WHAT THE TASK ASKS:
What you return must be the complete listing, unchanged.

+++ EXTRACTED DATA +++

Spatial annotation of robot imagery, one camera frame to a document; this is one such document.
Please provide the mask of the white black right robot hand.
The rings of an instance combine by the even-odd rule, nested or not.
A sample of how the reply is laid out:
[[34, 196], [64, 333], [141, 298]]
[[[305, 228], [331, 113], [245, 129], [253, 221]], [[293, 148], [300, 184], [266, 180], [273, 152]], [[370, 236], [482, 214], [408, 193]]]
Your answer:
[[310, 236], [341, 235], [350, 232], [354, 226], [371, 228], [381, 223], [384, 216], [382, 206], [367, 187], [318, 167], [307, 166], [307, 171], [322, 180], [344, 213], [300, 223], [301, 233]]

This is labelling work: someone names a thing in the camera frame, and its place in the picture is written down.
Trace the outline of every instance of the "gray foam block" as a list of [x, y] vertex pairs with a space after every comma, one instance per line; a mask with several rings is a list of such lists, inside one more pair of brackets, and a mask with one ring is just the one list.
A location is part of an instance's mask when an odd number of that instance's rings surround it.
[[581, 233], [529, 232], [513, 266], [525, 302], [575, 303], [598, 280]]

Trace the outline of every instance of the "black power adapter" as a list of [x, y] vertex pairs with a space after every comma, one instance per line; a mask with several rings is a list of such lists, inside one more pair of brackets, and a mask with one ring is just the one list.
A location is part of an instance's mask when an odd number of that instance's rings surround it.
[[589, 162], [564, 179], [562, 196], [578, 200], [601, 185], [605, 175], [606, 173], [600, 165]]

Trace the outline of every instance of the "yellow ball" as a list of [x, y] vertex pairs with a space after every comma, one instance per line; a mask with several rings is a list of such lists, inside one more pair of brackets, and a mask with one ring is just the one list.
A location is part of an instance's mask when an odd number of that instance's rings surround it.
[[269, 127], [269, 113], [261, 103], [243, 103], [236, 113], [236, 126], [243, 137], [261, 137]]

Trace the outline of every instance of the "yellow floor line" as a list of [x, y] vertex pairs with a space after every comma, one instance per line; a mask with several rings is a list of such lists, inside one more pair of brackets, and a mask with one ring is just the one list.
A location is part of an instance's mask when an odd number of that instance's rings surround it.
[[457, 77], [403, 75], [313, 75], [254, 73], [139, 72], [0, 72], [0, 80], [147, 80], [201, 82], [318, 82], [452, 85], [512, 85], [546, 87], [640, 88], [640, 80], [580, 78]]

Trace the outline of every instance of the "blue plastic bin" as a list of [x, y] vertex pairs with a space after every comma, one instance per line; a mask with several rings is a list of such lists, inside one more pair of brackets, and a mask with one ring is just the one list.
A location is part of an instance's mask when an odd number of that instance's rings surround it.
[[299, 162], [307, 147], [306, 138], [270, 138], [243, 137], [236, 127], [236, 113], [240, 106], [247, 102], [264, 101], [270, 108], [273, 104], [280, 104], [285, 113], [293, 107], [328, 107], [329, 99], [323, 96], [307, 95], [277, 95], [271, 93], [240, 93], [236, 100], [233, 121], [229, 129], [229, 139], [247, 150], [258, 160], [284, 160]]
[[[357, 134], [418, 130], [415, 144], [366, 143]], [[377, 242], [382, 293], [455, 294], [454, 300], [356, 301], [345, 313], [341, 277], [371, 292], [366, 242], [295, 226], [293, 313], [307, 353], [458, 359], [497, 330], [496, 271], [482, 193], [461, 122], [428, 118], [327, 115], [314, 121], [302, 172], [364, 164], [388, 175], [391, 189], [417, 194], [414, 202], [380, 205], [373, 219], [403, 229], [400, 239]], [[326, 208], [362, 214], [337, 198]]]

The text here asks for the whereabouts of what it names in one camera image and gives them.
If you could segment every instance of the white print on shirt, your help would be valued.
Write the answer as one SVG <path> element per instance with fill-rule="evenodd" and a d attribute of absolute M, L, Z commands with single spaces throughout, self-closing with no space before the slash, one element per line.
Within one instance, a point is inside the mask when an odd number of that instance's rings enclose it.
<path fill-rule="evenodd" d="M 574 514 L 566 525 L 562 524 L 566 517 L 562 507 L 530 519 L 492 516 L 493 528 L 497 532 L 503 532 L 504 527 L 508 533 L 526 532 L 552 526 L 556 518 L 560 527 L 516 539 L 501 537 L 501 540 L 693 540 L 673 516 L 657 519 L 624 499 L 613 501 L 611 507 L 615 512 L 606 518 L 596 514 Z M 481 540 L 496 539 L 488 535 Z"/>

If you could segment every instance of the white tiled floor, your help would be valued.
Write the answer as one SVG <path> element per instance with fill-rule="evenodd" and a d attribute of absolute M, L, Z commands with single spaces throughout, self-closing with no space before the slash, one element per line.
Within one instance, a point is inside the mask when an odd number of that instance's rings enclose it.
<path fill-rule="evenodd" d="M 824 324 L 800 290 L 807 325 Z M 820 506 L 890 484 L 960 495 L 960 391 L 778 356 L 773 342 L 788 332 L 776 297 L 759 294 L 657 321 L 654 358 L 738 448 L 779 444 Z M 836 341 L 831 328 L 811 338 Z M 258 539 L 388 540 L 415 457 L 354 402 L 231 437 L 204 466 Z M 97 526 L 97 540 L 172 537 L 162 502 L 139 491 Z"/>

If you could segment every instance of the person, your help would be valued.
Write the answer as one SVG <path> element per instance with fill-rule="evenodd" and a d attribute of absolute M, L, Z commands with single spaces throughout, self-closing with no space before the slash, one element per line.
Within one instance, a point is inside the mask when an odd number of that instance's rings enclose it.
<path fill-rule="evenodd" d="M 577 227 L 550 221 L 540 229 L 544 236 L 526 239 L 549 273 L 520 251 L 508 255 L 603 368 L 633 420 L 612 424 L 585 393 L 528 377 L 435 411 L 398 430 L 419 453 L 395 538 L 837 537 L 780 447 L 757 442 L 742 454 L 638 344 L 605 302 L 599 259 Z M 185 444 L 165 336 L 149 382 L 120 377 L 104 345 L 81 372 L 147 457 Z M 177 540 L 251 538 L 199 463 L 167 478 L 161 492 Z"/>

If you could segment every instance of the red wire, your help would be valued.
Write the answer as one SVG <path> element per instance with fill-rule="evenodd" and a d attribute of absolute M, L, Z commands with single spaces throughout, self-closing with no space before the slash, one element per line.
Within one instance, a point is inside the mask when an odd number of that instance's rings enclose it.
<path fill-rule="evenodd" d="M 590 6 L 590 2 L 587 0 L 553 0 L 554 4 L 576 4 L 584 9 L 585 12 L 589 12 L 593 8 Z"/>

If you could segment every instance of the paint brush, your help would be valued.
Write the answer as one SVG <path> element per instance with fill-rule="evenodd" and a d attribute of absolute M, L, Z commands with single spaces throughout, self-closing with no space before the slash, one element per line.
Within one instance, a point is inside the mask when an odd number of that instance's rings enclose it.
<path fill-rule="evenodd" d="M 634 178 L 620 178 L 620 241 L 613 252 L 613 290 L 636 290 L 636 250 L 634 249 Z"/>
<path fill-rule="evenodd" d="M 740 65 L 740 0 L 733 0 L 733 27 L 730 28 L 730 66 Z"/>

+++

WORKED SOLUTION:
Spatial annotation of robot imagery, one camera frame to a document; this is one such document.
Please provide the mask of the white black right robot hand.
The rings of an instance combine by the even-odd rule, nested or not.
A sample of how the reply is laid out:
[[34, 196], [64, 333], [141, 298]]
[[[305, 228], [331, 113], [245, 129], [253, 221]], [[293, 148], [300, 184], [266, 180], [273, 152]], [[370, 236], [482, 214], [408, 193]]]
Your answer:
[[310, 236], [341, 235], [350, 232], [354, 226], [371, 228], [381, 223], [384, 216], [382, 206], [367, 187], [318, 167], [307, 166], [307, 171], [322, 180], [344, 213], [300, 223], [301, 233]]

This is labelling work: someone names a thing in the camera frame, and its place in the picture is written down.
Trace the outline of every instance of the "gray foam block" as a list of [x, y] vertex pairs with a space after every comma, one instance per line; a mask with several rings is a list of such lists, inside one more pair of brackets, and a mask with one ring is just the one list.
A location is part of an instance's mask when an odd number of that instance's rings surround it.
[[581, 233], [529, 232], [513, 266], [525, 302], [575, 303], [598, 280]]

Trace the outline of every instance of the "black power adapter" as a list of [x, y] vertex pairs with a space after every comma, one instance per line; a mask with several rings is a list of such lists, inside one more pair of brackets, and a mask with one ring is just the one list.
A location is part of an instance's mask when an odd number of that instance's rings surround it.
[[589, 162], [564, 179], [562, 196], [578, 200], [601, 185], [605, 175], [606, 173], [600, 165]]

Trace the outline of every instance of the "yellow ball" as a list of [x, y] vertex pairs with a space after every comma, one instance per line; a mask with several rings is a list of such lists, inside one more pair of brackets, and a mask with one ring is just the one list.
A location is part of an instance's mask when an odd number of that instance's rings surround it.
[[269, 127], [269, 113], [261, 103], [243, 103], [236, 113], [236, 126], [243, 137], [261, 137]]

Trace the outline of every instance of the "yellow floor line" as a list of [x, y] vertex pairs with a space after every comma, one instance per line; a mask with several rings is a list of such lists, inside one more pair of brackets, and a mask with one ring is just the one list.
A location is part of an instance's mask when an odd number of that instance's rings surround it.
[[457, 77], [403, 75], [313, 75], [254, 73], [139, 72], [0, 72], [0, 80], [147, 80], [201, 82], [318, 82], [452, 85], [512, 85], [546, 87], [640, 88], [640, 80], [580, 78]]

Trace the outline of every instance of the "blue plastic bin" as a list of [x, y] vertex pairs with a space after every comma, one instance per line; a mask with several rings is a list of such lists, inside one more pair of brackets, and a mask with one ring is just the one list.
A location is part of an instance's mask when an odd number of that instance's rings surround it.
[[299, 162], [307, 147], [306, 138], [270, 138], [243, 137], [236, 127], [236, 113], [240, 106], [247, 102], [264, 101], [270, 108], [273, 104], [280, 104], [285, 113], [293, 107], [328, 107], [329, 99], [323, 96], [307, 95], [277, 95], [271, 93], [240, 93], [236, 100], [233, 121], [229, 129], [229, 139], [247, 150], [258, 160], [284, 160]]
[[[357, 134], [418, 130], [415, 144], [366, 143]], [[377, 242], [382, 293], [455, 294], [454, 300], [356, 301], [345, 313], [341, 277], [371, 292], [366, 242], [295, 226], [293, 313], [307, 353], [458, 359], [497, 330], [496, 271], [482, 193], [461, 122], [428, 118], [327, 115], [314, 121], [302, 172], [364, 164], [388, 175], [391, 189], [417, 194], [414, 202], [380, 205], [373, 219], [403, 229], [400, 239]], [[326, 208], [362, 214], [337, 198]]]

The text here asks for the whereabouts of what it names in one camera image and gives them.
If you could segment every instance of the white print on shirt, your help would be valued.
Write the answer as one SVG <path> element per instance with fill-rule="evenodd" and a d attribute of absolute M, L, Z commands with single spaces throughout, self-closing with no space before the slash, one element per line.
Within one instance, a point is inside the mask when an odd number of that instance's rings enclose it.
<path fill-rule="evenodd" d="M 574 514 L 566 525 L 562 524 L 566 517 L 562 507 L 530 519 L 492 516 L 493 528 L 497 532 L 503 532 L 504 527 L 508 533 L 526 532 L 552 526 L 556 518 L 560 527 L 516 539 L 501 537 L 501 540 L 693 540 L 673 516 L 657 519 L 624 499 L 613 501 L 611 507 L 615 512 L 606 518 L 596 514 Z M 481 540 L 496 539 L 488 535 Z"/>

If you could segment every instance of the white tiled floor, your help would be valued.
Write the answer as one SVG <path> element per instance with fill-rule="evenodd" and a d attribute of absolute M, L, Z commands with single spaces throughout, self-closing with no space before the slash, one element per line.
Within one instance, a point is inside the mask when an odd number of that instance's rings enclose it.
<path fill-rule="evenodd" d="M 824 324 L 800 290 L 807 325 Z M 820 506 L 890 484 L 960 495 L 960 391 L 778 356 L 773 342 L 788 332 L 776 297 L 759 294 L 657 321 L 654 358 L 738 448 L 779 444 Z M 836 341 L 831 328 L 811 338 Z M 258 539 L 388 540 L 415 457 L 354 402 L 231 437 L 204 466 Z M 97 526 L 97 540 L 172 537 L 162 502 L 139 491 Z"/>

If you could segment every instance of the person, your help would be valued.
Write the answer as one SVG <path> element per instance with fill-rule="evenodd" and a d attribute of absolute M, L, Z commands with single spaces throughout, self-closing with no space before the slash, one element per line.
Within one instance, a point is inside the mask when an odd number of that instance's rings enclose it.
<path fill-rule="evenodd" d="M 577 227 L 550 221 L 540 229 L 544 236 L 526 239 L 549 273 L 520 251 L 508 255 L 603 368 L 633 420 L 612 424 L 585 393 L 528 377 L 435 411 L 398 430 L 419 453 L 395 538 L 837 537 L 780 447 L 757 442 L 742 454 L 638 344 L 605 302 L 599 259 Z M 185 444 L 165 336 L 149 382 L 120 377 L 104 345 L 81 372 L 147 457 Z M 177 540 L 251 538 L 199 463 L 167 478 L 161 492 Z"/>

If you could segment every instance of the red wire, your help would be valued.
Write the answer as one SVG <path> element per instance with fill-rule="evenodd" and a d attribute of absolute M, L, Z commands with single spaces throughout, self-closing with no space before the slash, one element per line.
Within one instance, a point is inside the mask when an odd number of that instance's rings enclose it.
<path fill-rule="evenodd" d="M 590 6 L 590 2 L 587 0 L 553 0 L 554 4 L 576 4 L 584 9 L 585 12 L 589 12 L 593 8 Z"/>

If you could segment every instance of the paint brush, your help would be valued.
Write the answer as one SVG <path> element per instance with fill-rule="evenodd" and a d attribute of absolute M, L, Z commands with single spaces throughout, self-closing with no space before the slash, one element per line.
Within one instance, a point is inside the mask when an odd number of that instance's rings enclose it.
<path fill-rule="evenodd" d="M 634 178 L 620 178 L 620 241 L 613 252 L 613 290 L 636 290 L 636 250 L 634 249 Z"/>
<path fill-rule="evenodd" d="M 740 65 L 740 0 L 733 0 L 733 27 L 730 28 L 730 66 Z"/>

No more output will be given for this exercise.